An introduction to yb_stats
To fully understand your database, it’s important to have runtime information available in a single location. For monolithic databases, this information is available on the database server; however, the classic divide remains between the filesystem information (typically the logfile) and the in-database tables and views.
With distributed databases, like YugabyteDB, the database typically runs on multiple machines. If containers are used, the different processes run within their own containers/pods. Therefore, needed information is scattered across different machines/containers/pods.
A lot of the information about a single YugabyteDB daemon, like a tablet server or a master server, is provided through its web UI. For more cluster-wide management we provide YugabyteDB Anywhere, which is typically used for deployment, creating backups, etc. However, to get the “raw facts” from a YugabyteDB cluster into a single location, you can use the yb_stats tool.
yb_stats is used to obtain YugabyteDB cluster status which can be used for troubleshooting, ad hoc analysis, and support. It can gather all needed facts from every YugabyteDB cluster component and store them in a “snapshot”. A snapshot here represents what has been gathered from a YugabyteDB cluster at a single point in time. The facts only contain metadata—not any actual user data.
A yb_stats snapshot contains a great deal of information, including:
- All masters and tablet servers’ performance counters and gauges.
- All masters and tablet servers’ performance “histograms”, including different percentiles and a counter and number of occasions of the histogram’s topic.
- YSQL level performance counters.
- YSQL level statement performance data, which is a full overview of pg_stat_statements and their statistics.
- YCQL level performance counters and gauges.
- All masters and tablet servers gflags.
- All masters and tablet servers mem-trackers page information.
- All masters and tablet servers log output (last 1M).
- All masters and tablet servers versions.
- All masters and tablet servers threads backtrace and runtime statistics.
- All masters and tablet servers, YSQL and YCQL RPC (network connections).
- All masters dump of entities (DocDB database, object, tablet and replicas).
- All masters detailed status.
- All masters and tablet servers dump of /memz endpoint.
- All masters and tablet servers dump of /pprof/growth endpoint.
- All node_exporter counters and gauges.
yb_stats has two goals. First, it fetches all the available information that can be obtained via HTTP in one go. Second, it eliminates the endless cycle of investigation, more data collection, investigation, more data collection, etc.
yb_stats stores the cluster’s data—in its entirety—in a single place as CSV files.This allows you to investigate the files manually and load the data into a database.

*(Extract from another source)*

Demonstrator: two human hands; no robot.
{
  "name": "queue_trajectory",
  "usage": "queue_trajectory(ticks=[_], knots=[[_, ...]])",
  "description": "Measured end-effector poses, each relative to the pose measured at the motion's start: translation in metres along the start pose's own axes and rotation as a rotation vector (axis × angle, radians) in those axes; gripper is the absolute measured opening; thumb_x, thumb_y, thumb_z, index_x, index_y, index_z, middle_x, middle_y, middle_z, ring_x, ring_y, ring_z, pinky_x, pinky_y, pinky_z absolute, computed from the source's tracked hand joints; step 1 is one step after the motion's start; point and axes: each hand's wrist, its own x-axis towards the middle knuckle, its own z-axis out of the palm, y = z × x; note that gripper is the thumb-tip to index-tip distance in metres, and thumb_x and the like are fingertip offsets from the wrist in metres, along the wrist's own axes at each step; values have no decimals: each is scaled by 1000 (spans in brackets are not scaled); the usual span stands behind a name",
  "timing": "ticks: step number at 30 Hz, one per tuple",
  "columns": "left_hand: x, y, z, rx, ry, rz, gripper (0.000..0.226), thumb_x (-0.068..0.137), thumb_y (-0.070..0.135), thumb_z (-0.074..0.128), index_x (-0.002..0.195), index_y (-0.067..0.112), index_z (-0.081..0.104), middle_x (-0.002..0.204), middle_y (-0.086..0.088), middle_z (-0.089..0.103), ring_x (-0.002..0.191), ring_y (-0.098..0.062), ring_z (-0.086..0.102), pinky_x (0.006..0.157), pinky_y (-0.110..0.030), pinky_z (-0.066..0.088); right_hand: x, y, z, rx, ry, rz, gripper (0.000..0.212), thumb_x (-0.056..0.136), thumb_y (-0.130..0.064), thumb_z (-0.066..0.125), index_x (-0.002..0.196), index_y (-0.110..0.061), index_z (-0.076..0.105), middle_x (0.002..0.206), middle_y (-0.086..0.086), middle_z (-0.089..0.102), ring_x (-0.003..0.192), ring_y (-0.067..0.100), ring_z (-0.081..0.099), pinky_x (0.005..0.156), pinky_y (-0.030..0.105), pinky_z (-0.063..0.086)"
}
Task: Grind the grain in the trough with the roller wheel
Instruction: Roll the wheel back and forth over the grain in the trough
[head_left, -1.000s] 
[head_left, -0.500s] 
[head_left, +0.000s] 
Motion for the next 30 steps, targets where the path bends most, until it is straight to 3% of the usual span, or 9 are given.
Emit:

It also allows security officers to investigate the collected data. The best way of using the data is using the yb_stats utility, which can read the CSV data and process it to show the specific data needed for the investigation using filters.
The normal cycle of use is:
- Choose a node to run yb_stats snapshots. The node must be able to see all cluster http endpoints. This is typically a management node or the first server in a YugabyteDB cluster. In addition, you need to be able to log on to that node via ssh.
- Install yb_stats via the RPM package for CentOS/Alma/any other RH compatible clone version 7 or 8 via yum. There also is a homebrew tap for Mac OSX available, or you can install via the source.
- Perform the first yb_stats execution, specifying the hosts or endpoint IP addresses and optionally the port numbers (if these have been changed from the YugabyteDB defaults). By doing so, yb_stats will write a .env file in the current working directory that stores hostnames or IP addresses, ports, and parallelism.
- Invoke yb_stats without any argument for ad-hoc performance query mode (which doesn’t store anything). Or you can invoke yb_stats with the –snapshot (and optionally the –snapshot-comment switch) to perform a full snapshot that stores all data in CSV files.
When yb_stats is used with the –snapshot switch, it will store the data, but it will not output a lot of the data. It’s sole focus is to store the data:
% yb_stats --snapshot snapshot number 6
However, if you do not specify –snapshot, you get:
% yb_stats Begin metrics snapshot created, press enter to create end snapshot for difference calculation.
It tells you it created a begin snapshot (which is in-memory). Press enter to create an end snapshot to calculate and display the difference between the beginning and ending snapshot, per server. If you do so, you will get:
Time between snapshots: 121.299 seconds 192.168.66.80:12000 server cpu_stime 730 ms 6.019 /s 192.168.66.80:12000 server cpu_utime 442 ms 3.644 /s 192.168.66.80:12000 server involuntary_context_switches 2 csws 0.016 /s 192.168.66.80:12000 server server_uptime_ms 121288 ms 999.992 /s 192.168.66.80:12000 server threads_started 4 threads 0.033 /s 192.168.66.80:12000 server threads_started_thread_pool 4 threads 0.033 /s 192.168.66.80:12000 server voluntary_context_switches 38618 csws 318.397 /s 192.168.66.80:7000 server cpu_stime 115 ms 0.948 /s ...much data... 192.168.66.82:9300 counter node_vmstat_pgpgout 138.000000 1.140 /s 192.168.66.82:9300 counter node_xfs_block_mapping_extent_list_insertions_total_sdb1 1.000000 0.008 /s 192.168.66.82:9300 counter node_xfs_block_mapping_extent_list_lookups_total_sdb1 5.000000 0.041 /s 192.168.66.82:9300 counter node_xfs_block_mapping_reads_total_sdb1 2.000000 0.017 /s 192.168.66.82:9300 counter node_xfs_block_mapping_writes_total_sdb1 1.000000 0.008 /s 192.168.66.82:9300 counter node_xfs_read_calls_total_sdb1 3.000000 0.025 /s
These are all the yb_stats statistics, which are the counter-based and counter- and sum-based statistics per server, and the node_exporter counter based statistics for all the specified nodes.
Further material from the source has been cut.